At Tim Hortons, global system-wide sales reached US$2.02 billion in the second quarter, up from US$1.8 billion last year — the best-ever quarterly sales for the coffee chain, RBI spokesperson Jane Almeida confirmed. Same-store sales, a retail metric that excludes results from recently opened or closed stores to provide a clearer picture of year-over-year performance, grew by 11.4 per cent at Tim Hortons globally, and by 12.5 per cent in Canada.

While we’re making very good progress on store-level profitability, I want to be clear that we aren’t where we need to be

Patrick Doyle, chairman, RBI

RBC Capital Markets analyst Christopher Carril said the RBI results were a show of strength in the middle of “a mixed restaurants earnings season thus far.”

RBI executives attributed the sales gains at Tim Hortons in part to its success in cold beverages, which now make up 40 per cent of all beverage sales at the chain, up from 30 per cent in 2019.

Duncan Fulton, RBI’s chief corporate officer, said Tims has been focused on growing its cold beverages market share, as well as its food sales at lunch and dinner, because those items attract younger customers and tend to result in higher cheques.

“Tim Hortons franchisees are seeing improved sales, improved traffic, improved profitability across the board,” Fulton said.

The Alliance of Canadian Franchisees (ACF), a group which says its represents the owners of about 1,100 Tim Hortons restaurants, started speaking out publicly on the issue at the beginning of 2023 after inflation drove up the cost of ingredients RBI sells to franchisees, squeezing store margins and driving down profits to “a crisis point,” according to the association’s executive director Dave Lush in February.

RBI started reporting franchisee profit levels earlier this year, shortly after ACF started airing its complaints in media interviews.
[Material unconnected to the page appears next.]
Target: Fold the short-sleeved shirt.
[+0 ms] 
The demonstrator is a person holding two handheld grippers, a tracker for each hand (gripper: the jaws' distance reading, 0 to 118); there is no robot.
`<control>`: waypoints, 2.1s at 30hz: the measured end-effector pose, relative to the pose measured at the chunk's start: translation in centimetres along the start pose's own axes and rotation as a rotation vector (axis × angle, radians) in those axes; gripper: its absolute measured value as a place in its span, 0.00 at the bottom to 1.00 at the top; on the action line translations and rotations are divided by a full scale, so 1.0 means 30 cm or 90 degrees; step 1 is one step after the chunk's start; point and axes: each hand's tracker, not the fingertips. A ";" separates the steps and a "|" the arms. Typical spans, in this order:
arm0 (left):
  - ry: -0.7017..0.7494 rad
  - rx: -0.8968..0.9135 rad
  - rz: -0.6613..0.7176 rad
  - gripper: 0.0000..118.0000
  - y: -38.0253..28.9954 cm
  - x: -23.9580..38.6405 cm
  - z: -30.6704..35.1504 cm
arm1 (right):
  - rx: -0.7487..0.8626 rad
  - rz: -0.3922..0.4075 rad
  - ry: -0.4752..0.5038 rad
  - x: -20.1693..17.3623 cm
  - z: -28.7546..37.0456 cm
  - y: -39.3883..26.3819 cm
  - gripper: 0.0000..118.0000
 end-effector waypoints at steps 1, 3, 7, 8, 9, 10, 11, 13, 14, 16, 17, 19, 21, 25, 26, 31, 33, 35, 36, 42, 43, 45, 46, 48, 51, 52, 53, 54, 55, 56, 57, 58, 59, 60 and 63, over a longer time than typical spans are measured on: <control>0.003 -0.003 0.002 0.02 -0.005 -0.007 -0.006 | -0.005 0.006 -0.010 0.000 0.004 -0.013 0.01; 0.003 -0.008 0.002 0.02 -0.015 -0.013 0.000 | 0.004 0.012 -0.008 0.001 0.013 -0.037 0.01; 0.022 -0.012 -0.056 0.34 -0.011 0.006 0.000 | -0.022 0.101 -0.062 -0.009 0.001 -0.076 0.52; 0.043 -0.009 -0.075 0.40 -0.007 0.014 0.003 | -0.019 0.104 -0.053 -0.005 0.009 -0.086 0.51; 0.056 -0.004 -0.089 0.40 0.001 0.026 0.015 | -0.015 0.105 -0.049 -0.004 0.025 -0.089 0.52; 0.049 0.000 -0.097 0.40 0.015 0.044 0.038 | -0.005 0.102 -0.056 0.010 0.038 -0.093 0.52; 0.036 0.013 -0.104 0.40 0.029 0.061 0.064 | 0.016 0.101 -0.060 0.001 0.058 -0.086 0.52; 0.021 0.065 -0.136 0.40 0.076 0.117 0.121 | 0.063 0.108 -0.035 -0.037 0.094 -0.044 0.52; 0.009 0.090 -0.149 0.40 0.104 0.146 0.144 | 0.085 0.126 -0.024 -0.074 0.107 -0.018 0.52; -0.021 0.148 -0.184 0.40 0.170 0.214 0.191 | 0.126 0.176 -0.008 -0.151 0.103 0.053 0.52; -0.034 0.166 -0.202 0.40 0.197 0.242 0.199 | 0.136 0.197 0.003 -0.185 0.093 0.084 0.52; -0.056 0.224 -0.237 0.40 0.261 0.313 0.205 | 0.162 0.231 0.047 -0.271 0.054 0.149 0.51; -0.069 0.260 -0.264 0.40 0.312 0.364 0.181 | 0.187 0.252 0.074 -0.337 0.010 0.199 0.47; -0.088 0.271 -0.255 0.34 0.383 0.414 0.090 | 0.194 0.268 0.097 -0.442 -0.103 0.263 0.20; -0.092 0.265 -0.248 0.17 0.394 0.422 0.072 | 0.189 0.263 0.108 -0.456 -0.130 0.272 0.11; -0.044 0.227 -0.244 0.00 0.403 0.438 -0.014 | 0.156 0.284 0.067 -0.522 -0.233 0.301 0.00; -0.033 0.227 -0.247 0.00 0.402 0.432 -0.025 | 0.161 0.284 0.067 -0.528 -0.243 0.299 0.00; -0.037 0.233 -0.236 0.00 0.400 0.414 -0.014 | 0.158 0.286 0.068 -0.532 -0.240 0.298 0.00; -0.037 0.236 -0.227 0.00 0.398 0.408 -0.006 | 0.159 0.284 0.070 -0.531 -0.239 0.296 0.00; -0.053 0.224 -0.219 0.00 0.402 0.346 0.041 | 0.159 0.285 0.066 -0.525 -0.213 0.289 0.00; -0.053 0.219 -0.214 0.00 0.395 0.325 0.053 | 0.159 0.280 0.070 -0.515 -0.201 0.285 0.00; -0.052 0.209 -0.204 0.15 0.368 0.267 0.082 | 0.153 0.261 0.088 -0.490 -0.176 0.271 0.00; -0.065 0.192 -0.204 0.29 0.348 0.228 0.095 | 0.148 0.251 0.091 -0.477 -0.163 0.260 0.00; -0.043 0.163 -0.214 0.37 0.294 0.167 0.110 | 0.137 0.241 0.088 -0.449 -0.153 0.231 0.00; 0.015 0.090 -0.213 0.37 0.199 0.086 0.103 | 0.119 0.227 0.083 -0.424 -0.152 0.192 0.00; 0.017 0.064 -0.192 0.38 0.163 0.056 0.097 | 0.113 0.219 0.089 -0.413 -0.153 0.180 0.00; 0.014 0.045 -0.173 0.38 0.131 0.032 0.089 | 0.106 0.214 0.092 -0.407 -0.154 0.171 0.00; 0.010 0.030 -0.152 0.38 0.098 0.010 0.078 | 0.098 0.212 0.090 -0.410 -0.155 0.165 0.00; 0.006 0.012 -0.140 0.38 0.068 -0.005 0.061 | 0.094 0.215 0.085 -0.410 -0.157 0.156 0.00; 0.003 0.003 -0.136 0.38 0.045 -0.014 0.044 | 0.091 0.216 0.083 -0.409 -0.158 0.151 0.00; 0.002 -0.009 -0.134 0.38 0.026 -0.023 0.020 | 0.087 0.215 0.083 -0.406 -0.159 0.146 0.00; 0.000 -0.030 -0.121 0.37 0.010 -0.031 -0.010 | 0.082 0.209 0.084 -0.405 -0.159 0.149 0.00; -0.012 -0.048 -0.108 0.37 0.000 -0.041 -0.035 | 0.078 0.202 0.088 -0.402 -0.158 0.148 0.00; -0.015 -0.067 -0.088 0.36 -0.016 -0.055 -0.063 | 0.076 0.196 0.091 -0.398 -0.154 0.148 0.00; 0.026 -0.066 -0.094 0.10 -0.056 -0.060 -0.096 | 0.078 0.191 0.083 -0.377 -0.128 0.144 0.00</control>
In its first round of reporting in February, RBI revealed the average Tim Hortons restaurant made $220,000 in annual earnings before interest, taxes, depreciation and amortization. That’s about $100,000 less than in 2018, which was the last time RBI reported the metric.

RBI did not provide an update on the metric during the Aug. 8 call, but Fulton said profitability is “improving.”

“I can tell you the sentiment of the system is very positive,” he said.